The main objective in gene therapy is the development of efficient, non-toxic gene carriers that can encapsulate and deliver foreign genetic materials into specific cell types such as cancerous cells. During the past two decades, enormous research in the area of gene delivery has been conducted worldwide, in particular for cancer gene therapy application. Viral vectors are biological systems derived from naturally evolved viruses capable of transferring their genetic materials into the host cells. Many viruses including retrovirus, adenovirus, herpes simplex virus (HSV), adeno-associated virus (AAV) and pox virus have been modified to eliminate their toxicity and maintain their high gene transfer capability.
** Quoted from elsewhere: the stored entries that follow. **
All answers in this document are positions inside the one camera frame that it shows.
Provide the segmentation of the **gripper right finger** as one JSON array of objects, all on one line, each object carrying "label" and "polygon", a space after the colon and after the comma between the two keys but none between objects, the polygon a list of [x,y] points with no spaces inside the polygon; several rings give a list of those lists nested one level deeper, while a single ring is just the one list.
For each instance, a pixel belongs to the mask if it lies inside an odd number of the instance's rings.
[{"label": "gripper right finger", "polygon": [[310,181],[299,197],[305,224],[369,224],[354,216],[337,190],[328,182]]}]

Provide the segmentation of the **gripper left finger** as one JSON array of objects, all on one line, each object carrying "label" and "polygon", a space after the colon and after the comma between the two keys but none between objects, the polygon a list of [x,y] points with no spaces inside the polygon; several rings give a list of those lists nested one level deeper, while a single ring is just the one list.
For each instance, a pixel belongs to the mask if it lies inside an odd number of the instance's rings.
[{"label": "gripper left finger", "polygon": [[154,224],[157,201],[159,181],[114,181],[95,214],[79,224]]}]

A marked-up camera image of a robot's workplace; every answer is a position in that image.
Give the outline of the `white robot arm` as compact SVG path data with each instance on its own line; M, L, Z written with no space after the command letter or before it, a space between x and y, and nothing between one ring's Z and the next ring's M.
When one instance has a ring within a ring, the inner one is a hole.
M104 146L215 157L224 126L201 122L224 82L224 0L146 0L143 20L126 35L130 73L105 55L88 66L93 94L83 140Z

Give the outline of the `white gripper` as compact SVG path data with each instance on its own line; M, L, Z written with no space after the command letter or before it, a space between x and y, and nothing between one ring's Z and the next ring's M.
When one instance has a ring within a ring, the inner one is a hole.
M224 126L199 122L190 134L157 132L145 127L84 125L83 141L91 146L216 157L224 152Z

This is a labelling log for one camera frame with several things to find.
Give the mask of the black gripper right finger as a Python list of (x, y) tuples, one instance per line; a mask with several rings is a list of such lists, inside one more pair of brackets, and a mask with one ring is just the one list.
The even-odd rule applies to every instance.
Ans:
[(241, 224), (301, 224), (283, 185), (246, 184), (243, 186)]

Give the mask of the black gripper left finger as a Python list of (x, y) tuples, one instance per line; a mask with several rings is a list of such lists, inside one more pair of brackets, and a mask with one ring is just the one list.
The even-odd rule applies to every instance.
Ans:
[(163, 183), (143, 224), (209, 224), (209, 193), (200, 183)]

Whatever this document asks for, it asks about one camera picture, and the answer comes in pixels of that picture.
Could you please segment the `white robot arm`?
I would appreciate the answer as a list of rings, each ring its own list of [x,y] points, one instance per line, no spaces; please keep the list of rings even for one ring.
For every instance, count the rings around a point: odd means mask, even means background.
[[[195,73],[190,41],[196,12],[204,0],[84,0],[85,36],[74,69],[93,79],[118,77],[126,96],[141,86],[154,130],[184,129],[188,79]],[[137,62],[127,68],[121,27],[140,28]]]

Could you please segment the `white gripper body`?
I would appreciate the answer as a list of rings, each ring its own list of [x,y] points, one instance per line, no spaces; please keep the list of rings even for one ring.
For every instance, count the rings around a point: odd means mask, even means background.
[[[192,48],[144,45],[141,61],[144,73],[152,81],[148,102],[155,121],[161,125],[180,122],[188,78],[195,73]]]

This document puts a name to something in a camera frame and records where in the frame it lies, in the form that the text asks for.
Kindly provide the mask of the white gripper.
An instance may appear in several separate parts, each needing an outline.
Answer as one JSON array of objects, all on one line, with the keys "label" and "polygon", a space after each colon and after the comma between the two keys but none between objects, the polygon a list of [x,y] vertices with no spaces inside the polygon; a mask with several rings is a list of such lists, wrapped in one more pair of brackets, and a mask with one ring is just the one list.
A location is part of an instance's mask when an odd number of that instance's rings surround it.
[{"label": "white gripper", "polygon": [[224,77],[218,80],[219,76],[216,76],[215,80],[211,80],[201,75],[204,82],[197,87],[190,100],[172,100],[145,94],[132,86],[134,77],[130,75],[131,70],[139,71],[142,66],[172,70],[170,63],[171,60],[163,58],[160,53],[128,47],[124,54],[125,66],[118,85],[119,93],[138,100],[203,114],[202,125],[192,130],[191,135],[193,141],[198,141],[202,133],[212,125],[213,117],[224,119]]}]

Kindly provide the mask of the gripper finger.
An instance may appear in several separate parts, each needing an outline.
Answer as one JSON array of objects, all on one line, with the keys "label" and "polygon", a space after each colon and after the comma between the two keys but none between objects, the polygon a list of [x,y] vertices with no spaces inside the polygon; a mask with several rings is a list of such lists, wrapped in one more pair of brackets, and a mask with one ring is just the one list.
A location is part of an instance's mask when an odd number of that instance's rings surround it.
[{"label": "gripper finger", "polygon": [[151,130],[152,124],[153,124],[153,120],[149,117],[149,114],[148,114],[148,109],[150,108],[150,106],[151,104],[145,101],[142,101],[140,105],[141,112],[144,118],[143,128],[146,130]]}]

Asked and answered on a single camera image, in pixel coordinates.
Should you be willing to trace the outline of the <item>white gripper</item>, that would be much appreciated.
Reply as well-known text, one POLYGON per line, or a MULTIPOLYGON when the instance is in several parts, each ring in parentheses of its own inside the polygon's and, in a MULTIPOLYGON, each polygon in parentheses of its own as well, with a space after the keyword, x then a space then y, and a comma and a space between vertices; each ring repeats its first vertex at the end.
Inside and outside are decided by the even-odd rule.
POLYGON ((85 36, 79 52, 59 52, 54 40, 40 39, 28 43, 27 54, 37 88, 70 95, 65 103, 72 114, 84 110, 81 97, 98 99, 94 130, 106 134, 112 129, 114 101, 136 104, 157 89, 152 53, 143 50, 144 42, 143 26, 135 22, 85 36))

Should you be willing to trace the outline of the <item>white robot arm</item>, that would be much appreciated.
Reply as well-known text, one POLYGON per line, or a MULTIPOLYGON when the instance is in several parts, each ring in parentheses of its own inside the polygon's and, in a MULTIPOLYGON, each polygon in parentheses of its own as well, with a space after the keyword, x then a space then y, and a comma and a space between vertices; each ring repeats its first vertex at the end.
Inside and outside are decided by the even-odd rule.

The limitations associated with viral vectors, however, in terms of their safety, particularly immunogenicity, and in terms of their limited capacity of transgenic materials, have encouraged researchers to increasingly focus on non-viral vectors as an alternative to viral vectors. Non-viral vectors are generally cationic in nature. They include cationic polymers such as poly(ethylenimine) (PEI) and poly(l-lysine) (PLL), cationic peptides and cationic liposomes. The newly described liposomal preparation LPD (liposomes/protamine/DNA), for example, has shown superiority over conventional liposomes/DNA complexes (lipoplexes). Although non-viral vectors are less efficient than viral ones, they have the advantages of safety, simplicity of preparation and high gene encapsulation capability. This article reviews the most recent studies highlighting the advantages and the limitations of various types of gene delivery systems used in cancer gene therapy.

Introduction

Gene therapy has become the research focus for many laboratories in pharmacy, medicine, biochemistry and chemical engineering worldwide. However, the growing potential of gene therapy for both genetically based and infectious diseases will not achieve its goals until the issue of gene delivery has been resolved. During the past 15 years, more than 400 clinical studies in gene therapy have been evaluated; almost 70% of these studies are in the area of cancer gene therapy [1].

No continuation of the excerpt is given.